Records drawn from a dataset

=====

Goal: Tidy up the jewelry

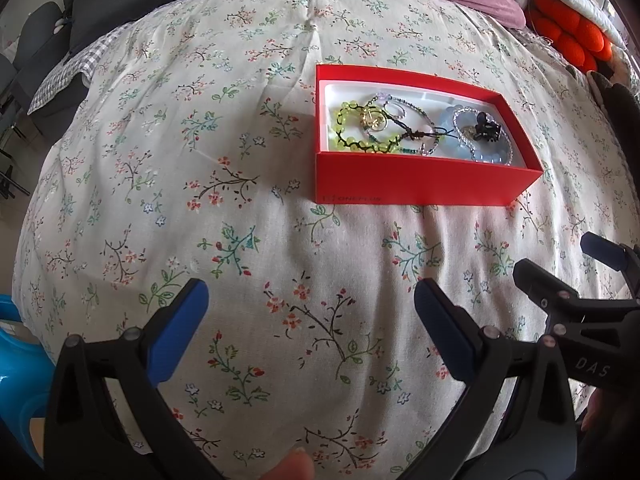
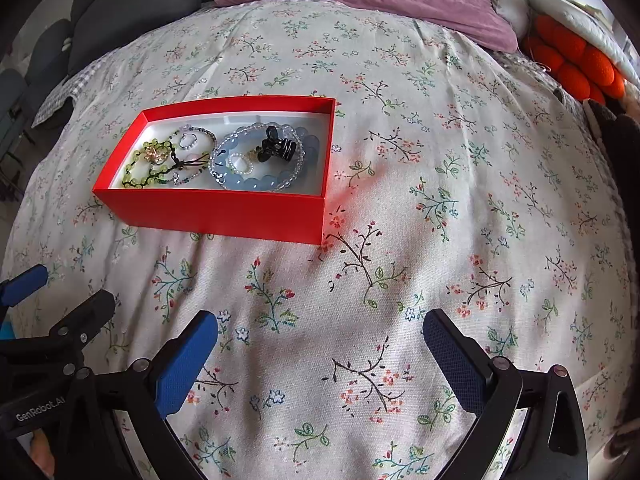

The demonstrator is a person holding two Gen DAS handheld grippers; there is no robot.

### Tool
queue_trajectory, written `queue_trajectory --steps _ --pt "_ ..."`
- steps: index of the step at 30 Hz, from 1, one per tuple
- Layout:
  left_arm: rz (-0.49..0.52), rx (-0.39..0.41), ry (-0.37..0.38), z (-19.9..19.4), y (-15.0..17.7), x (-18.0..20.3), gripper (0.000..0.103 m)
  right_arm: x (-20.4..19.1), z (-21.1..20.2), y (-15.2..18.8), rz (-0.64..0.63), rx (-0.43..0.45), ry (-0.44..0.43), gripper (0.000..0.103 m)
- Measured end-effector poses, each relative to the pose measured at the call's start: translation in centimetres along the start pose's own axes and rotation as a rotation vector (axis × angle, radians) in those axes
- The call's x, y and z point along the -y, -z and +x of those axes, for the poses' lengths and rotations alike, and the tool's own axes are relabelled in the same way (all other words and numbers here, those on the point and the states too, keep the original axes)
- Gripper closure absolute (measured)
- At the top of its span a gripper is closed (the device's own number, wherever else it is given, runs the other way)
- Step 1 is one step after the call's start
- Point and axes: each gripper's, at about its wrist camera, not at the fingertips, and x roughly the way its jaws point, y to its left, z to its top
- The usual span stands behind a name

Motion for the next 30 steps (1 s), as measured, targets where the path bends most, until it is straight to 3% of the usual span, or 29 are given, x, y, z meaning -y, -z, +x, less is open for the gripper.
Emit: queue_trajectory --steps 30 --pt "-0.010 -0.007 -0.014 0.42 -0.13 -0.95 0.001 0.41 -0.39 -0.23 0.004 0.022 0.030 0.000"
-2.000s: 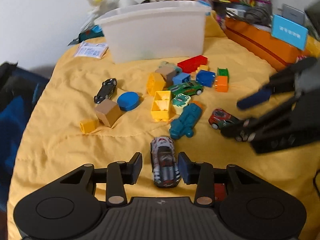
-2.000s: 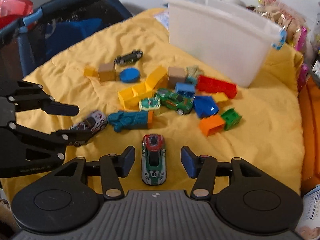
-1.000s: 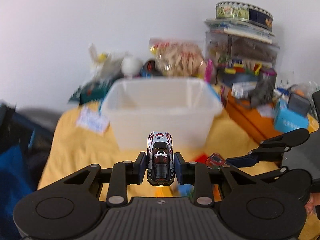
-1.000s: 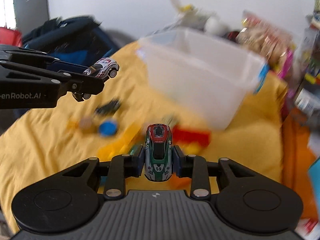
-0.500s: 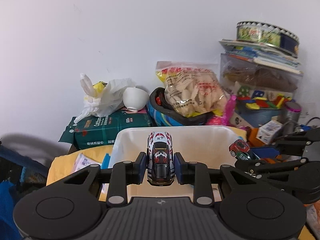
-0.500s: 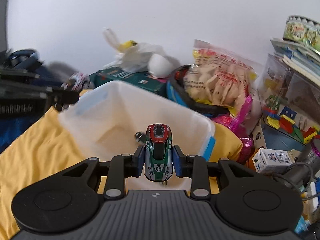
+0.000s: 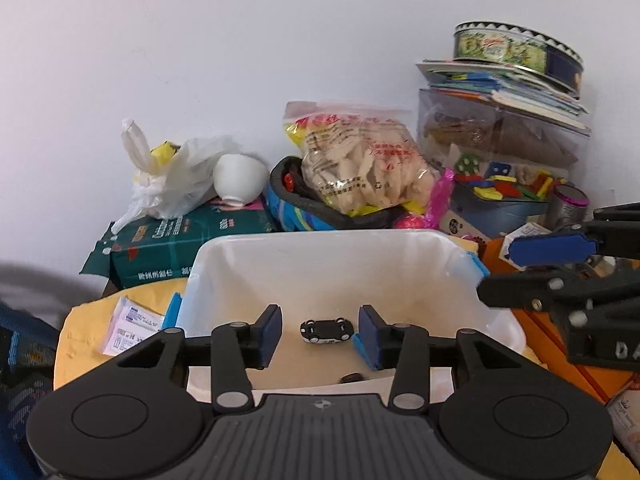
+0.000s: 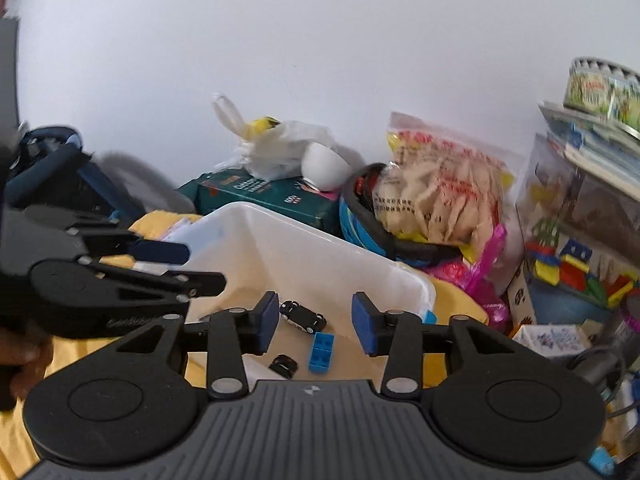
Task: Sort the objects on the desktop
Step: 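Carry both cars over the clear bin and open both grippers to drop them, then return both grippers to the pile and grasp a green toy car with the left gripper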
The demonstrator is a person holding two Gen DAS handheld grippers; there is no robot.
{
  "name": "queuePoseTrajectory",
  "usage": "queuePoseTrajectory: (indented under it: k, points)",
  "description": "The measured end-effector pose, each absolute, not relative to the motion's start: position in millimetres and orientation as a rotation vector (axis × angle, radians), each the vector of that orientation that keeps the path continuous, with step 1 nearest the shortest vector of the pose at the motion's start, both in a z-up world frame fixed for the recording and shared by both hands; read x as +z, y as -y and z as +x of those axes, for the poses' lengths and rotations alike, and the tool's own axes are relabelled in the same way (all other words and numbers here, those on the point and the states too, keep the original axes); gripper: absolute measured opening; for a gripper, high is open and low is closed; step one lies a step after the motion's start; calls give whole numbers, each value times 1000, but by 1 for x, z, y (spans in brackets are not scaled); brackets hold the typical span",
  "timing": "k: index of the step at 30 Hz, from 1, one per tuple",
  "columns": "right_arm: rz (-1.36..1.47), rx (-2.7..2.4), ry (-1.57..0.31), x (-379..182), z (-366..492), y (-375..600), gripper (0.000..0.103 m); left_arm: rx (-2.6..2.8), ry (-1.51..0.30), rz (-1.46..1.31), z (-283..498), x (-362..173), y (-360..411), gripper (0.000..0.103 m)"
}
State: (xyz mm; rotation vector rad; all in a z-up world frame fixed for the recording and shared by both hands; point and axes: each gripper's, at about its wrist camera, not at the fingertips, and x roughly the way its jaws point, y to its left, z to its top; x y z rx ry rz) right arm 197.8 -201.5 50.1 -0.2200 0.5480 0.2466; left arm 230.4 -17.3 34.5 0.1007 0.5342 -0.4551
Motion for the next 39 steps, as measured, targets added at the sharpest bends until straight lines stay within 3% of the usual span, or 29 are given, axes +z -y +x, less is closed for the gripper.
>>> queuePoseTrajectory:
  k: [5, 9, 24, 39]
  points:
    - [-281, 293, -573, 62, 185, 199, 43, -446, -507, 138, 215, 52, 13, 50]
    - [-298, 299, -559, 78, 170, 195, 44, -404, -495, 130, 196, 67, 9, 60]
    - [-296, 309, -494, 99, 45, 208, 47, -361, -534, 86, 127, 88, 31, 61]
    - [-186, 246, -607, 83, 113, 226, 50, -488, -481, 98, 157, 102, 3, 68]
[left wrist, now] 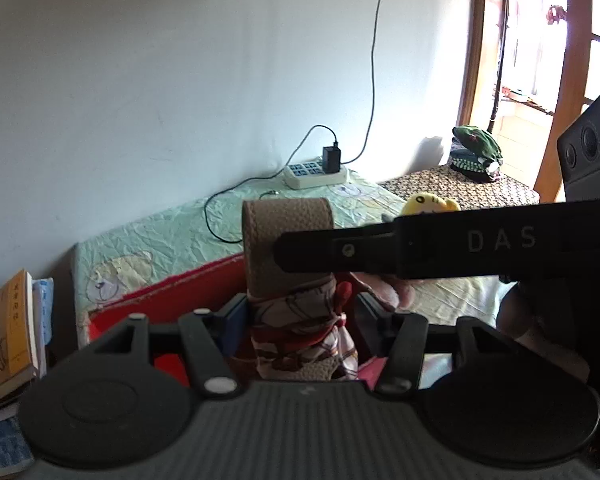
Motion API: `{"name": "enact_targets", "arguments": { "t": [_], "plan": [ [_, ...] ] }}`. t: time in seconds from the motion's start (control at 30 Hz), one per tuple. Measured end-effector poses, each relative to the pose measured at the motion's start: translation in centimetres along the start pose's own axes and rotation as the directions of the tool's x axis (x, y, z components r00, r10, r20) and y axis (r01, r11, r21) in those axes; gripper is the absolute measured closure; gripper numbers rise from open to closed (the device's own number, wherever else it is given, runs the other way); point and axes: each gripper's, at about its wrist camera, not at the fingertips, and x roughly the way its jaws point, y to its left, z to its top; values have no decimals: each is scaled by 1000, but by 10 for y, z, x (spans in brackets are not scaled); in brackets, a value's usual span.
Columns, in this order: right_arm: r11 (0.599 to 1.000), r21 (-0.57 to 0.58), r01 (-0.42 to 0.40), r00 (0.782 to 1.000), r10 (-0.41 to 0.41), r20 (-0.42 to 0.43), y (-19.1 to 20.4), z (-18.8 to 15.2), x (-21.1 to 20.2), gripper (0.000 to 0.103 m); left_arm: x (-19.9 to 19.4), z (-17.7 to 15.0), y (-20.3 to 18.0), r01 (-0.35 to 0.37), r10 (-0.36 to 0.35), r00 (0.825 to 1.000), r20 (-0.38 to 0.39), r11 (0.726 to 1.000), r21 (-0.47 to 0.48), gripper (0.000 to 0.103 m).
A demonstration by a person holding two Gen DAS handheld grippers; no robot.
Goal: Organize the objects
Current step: 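Lift the bundle with the right gripper and carry it over the box, then lower the bundle into the red box beside the tape roll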
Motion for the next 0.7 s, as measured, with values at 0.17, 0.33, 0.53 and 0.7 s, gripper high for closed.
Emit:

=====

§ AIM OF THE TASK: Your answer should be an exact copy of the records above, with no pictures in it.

§ SOLUTION FOR THIS PROBLEM:
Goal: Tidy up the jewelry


The demonstrator is a person holding two Gen DAS handheld grippers; there is no robot.

### Tool
queue_trajectory, written `queue_trajectory --steps _ --pt "_ ..."`
- steps: index of the step at 30 Hz, from 1, one per tuple
- Layout:
  left_arm: rz (-0.49..0.52), rx (-0.39..0.41), ry (-0.37..0.38), z (-19.9..19.4), y (-15.0..17.7), x (-18.0..20.3), gripper (0.000..0.103 m)
  right_arm: x (-20.4..19.1), z (-21.1..20.2), y (-15.2..18.8), rz (-0.64..0.63), rx (-0.43..0.45), ry (-0.44..0.43), gripper (0.000..0.103 m)
- Measured end-effector poses, each relative to the pose measured at the call's start: translation in centimetres along the start pose's own axes and rotation as a rotation vector (axis × angle, radians) in those axes
- The call's x, y and z point along the -y, -z and +x of those axes, for the poses' lengths and rotations alike, and the tool's own axes are relabelled in the same way (all other words and numbers here, those on the point and the states too, keep the original axes)
- Gripper closure absolute (measured)
- At the top of its span a gripper is closed (the device's own number, wherever else it is given, runs the other way)
- Step 1 is one step after the call's start
- Point and axes: each gripper's, at about its wrist camera, not at the fingertips, and x roughly the way its jaws point, y to its left, z to its top
- The usual span stands behind a name

Motion for the next 30 steps (1 s), as measured, targets where the path bends most, until it is straight to 3% of the usual span, or 29 are given, x, y, z meaning -y, -z, +x, less is open for the gripper.
Emit: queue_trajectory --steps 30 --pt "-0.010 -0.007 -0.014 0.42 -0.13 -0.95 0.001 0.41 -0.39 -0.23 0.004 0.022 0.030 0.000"
-2.000s: 
-2.000s: 
-1.000s: 
-1.000s: 
-0.500s: 
-0.500s: 
+0.000s: 
+0.000s: 
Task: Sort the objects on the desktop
Step: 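Carry both cars over the clear bin and open both grippers to drop them, then return both grippers to the pile and grasp a green toy car with the left gripper
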The demonstrator is a person holding two Gen DAS handheld grippers; there is no robot.
{
  "name": "queuePoseTrajectory",
  "usage": "queuePoseTrajectory: (indented under it: k, points)",
  "description": "The measured end-effector pose, each absolute, not relative to the motion's start: position in millimetres and orientation as a rotation vector (axis × angle, radians), each the vector of that orientation that keeps the path continuous, with step 1 nearest the shortest vector of the pose at the motion's start, both in a z-up world frame fixed for the recording and shared by both hands; read x as +z, y as -y and z as +x of those axes, for the poses' lengths and rotations alike, and the tool's own axes are relabelled in the same way (all other words and numbers here, those on the point and the states too, keep the original axes); gripper: absolute measured opening; for a gripper, high is open and low is closed; step one lies a step after the motion's start; calls give whole numbers, each value times 1000, but by 1 for x, z, y (spans in brackets are not scaled); brackets hold the typical span",
  "timing": "k: index of the step at 30 Hz, from 1, one per tuple",
  "columns": "right_arm: rz (-1.36..1.47), rx (-2.7..2.4), ry (-1.57..0.31), x (-379..182), z (-366..492), y (-375..600), gripper (0.000..0.103 m); left_arm: rx (-2.6..2.8), ry (-1.51..0.30), rz (-1.46..1.31), z (-283..498), x (-362..173), y (-360..411), gripper (0.000..0.103 m)"
}
State: (xyz mm; rotation vector rad; all in a z-up world frame fixed for the recording and shared by both hands; point and axes: each gripper's, at about its wrist camera, not at the fingertips, and x roughly the way its jaws point, y to its left, z to its top; x y z rx ry rz) right arm 197.8 -201.5 50.1 -0.2200 0.5480 0.2466; left arm 230.4 -17.3 34.5 0.1007 0.5342 -0.4551
Motion for the next 39 steps, as measured, targets added at the sharpest bends until straight lines stay within 3% of the usual span, or 29 are given, axes +z -y +x, less is closed for the gripper.
>>> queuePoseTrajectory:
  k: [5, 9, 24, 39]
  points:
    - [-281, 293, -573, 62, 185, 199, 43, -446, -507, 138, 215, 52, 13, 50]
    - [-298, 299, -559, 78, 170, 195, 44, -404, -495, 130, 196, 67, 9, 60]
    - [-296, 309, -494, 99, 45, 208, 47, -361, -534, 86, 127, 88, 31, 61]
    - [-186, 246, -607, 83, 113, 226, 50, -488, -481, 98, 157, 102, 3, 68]
[left wrist, now] 
Motion API: `{"name": "enact_targets", "arguments": { "t": [_], "plan": [ [_, ...] ] }}`. t: time in seconds from the motion's start (control at 30 Hz), one per tuple. Measured end-effector poses, each relative to the pose measured at the motion's start: translation in centimetres along the start pose's own axes and rotation as the directions of the tool's x axis (x, y, z components r00, r10, r20) and y axis (r01, r11, r21) in those axes; gripper is the absolute measured closure; gripper numbers rise from open to closed (the device's own number, wherever else it is given, runs the other way); point and axes: each gripper's, at about its wrist camera, not at the fingertips, and x roughly the way its jaws point, y to its left, z to its top; values have no decimals: each is scaled by 1000, but by 10 for y, z, x (spans in brackets are not scaled); in brackets, a value's usual span.
Columns, in this order: right_arm: r11 (0.599 to 1.000), r21 (-0.57 to 0.58), r01 (-0.42 to 0.40), r00 (0.782 to 1.000), r10 (-0.41 to 0.41), r20 (-0.42 to 0.43), y (-19.1 to 20.4), z (-18.8 to 15.2), x (-21.1 to 20.2), gripper (0.000 to 0.103 m); left_arm: x (-19.9 to 19.4), z (-17.7 to 15.0), y (-20.3 to 18.0), r01 (-0.35 to 0.37), r10 (-0.36 to 0.35), r00 (0.825 to 1.000), r20 (-0.38 to 0.39), r11 (0.726 to 1.000), r21 (-0.47 to 0.48), gripper (0.000 to 0.103 m).
A demonstration by a person holding two Gen DAS handheld grippers; no robot.
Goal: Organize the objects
Current step: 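Lift the bundle with the right gripper and carry it over the box, then lower the bundle into the red box beside the tape roll
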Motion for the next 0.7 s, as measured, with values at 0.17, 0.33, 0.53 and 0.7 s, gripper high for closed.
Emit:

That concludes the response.